**Problem to solve**
Using the data beneath this instruction, retype only the lines from the one that contains "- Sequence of" down to the one that contains "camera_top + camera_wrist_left", both included, exactly as they appear.

|---|

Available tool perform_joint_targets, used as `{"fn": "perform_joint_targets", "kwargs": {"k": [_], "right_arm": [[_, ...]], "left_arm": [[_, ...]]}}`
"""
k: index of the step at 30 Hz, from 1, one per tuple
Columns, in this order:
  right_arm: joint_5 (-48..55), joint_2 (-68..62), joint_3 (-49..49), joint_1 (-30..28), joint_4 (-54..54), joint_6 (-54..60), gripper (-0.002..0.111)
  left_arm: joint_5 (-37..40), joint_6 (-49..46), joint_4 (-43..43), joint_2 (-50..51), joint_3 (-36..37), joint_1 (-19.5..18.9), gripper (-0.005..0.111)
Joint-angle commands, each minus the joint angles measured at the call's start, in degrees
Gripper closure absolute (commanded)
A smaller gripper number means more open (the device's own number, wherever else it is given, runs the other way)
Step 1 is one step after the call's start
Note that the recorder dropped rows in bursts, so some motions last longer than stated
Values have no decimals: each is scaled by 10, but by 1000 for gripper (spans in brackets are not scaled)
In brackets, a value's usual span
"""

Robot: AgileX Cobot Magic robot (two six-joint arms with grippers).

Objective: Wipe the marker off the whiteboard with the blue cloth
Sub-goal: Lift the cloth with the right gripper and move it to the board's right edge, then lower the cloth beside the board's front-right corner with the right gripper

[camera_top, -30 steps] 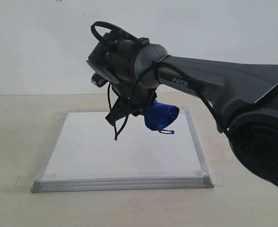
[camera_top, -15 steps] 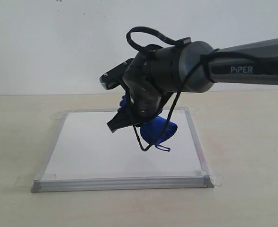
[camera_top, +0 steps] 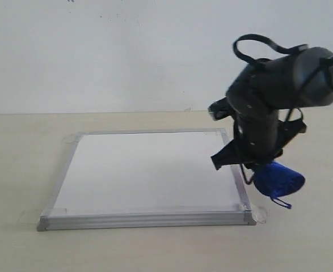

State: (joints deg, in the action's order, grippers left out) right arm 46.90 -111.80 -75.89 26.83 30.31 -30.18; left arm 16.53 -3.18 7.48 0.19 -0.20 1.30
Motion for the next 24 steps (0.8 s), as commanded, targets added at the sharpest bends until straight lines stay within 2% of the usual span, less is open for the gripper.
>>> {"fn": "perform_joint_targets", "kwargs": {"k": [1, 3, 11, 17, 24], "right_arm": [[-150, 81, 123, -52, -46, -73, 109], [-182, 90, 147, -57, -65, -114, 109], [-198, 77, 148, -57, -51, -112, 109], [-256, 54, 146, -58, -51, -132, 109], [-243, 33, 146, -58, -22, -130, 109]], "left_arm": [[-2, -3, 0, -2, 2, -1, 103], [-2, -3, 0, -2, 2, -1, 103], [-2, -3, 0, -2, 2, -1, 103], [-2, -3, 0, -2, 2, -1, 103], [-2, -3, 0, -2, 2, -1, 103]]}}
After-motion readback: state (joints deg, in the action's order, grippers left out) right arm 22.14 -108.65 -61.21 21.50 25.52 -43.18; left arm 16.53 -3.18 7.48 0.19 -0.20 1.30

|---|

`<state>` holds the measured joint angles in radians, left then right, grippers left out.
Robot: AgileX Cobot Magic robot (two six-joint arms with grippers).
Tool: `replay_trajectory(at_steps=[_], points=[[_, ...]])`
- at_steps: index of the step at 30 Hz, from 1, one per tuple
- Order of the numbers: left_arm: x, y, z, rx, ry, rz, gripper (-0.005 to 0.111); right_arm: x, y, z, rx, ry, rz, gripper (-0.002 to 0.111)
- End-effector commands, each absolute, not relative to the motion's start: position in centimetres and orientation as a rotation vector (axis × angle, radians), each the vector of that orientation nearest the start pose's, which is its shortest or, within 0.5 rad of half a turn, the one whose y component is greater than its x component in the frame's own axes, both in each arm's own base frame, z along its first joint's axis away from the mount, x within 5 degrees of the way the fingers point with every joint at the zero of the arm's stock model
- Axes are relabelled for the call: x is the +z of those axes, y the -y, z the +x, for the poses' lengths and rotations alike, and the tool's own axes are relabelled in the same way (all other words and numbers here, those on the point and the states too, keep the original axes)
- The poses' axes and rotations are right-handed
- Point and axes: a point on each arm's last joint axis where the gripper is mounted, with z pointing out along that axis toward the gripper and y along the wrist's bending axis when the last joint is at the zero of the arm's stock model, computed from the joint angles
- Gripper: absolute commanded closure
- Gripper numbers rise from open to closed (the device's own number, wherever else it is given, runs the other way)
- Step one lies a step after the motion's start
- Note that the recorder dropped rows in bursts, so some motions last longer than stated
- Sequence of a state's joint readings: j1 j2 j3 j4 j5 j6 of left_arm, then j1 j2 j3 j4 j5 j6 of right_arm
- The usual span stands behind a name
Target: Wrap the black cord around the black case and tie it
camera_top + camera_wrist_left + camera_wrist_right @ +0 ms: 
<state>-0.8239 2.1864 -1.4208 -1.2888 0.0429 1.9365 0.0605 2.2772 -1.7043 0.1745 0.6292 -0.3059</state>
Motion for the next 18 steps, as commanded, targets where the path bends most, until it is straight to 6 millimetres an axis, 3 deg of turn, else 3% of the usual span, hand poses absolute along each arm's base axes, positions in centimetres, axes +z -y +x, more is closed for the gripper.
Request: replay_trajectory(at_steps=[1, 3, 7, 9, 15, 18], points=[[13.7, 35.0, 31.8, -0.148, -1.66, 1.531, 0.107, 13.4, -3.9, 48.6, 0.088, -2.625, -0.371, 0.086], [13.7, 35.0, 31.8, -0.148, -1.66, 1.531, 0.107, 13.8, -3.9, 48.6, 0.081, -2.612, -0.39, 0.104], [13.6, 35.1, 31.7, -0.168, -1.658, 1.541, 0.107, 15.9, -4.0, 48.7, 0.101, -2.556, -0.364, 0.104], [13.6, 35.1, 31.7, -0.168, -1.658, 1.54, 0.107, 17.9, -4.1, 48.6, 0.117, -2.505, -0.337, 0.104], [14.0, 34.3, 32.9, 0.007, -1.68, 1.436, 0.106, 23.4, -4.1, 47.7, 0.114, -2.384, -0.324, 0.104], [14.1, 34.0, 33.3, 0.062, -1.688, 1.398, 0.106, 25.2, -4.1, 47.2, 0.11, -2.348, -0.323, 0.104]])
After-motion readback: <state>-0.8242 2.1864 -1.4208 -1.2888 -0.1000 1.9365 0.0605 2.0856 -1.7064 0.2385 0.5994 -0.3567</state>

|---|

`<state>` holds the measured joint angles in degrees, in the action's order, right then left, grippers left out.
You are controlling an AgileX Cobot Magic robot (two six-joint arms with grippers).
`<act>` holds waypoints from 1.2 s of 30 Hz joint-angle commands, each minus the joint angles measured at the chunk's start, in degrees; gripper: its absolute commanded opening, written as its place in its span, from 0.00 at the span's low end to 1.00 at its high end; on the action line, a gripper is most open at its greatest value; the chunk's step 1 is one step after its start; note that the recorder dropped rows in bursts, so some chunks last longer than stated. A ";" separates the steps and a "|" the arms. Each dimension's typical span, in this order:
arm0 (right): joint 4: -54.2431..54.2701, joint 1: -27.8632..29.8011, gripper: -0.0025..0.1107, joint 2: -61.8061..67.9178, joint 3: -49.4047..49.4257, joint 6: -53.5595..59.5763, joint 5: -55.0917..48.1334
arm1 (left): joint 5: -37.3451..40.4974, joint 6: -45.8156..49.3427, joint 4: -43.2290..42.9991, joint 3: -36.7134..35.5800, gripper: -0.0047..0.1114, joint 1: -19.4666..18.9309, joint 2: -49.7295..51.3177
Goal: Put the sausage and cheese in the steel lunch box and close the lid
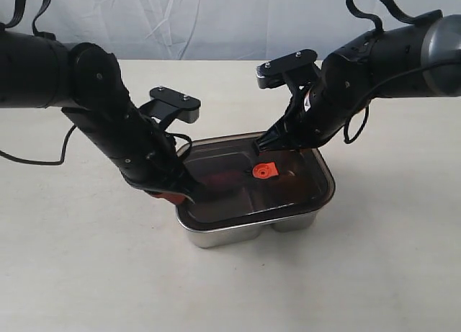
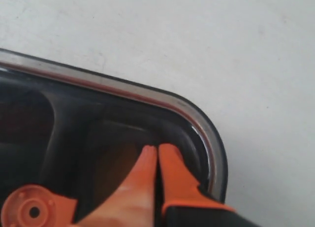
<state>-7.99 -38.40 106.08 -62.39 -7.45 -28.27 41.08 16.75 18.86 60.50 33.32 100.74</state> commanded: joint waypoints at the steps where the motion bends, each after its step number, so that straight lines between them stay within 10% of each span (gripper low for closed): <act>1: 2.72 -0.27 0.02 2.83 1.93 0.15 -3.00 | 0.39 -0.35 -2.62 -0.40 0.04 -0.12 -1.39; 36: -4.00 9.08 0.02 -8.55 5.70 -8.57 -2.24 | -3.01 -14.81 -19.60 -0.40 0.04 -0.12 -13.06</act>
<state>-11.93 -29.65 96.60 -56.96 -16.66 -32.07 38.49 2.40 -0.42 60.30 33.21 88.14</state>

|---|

**Output for this exercise**
- Sequence of a state's joint readings: j1 j2 j3 j4 j5 j6 of left_arm, then j1 j2 j3 j4 j5 j6 of right_arm
- The usual span stands behind a name
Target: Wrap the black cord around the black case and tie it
camera_top + camera_wrist_left + camera_wrist_right @ +0 ms: 

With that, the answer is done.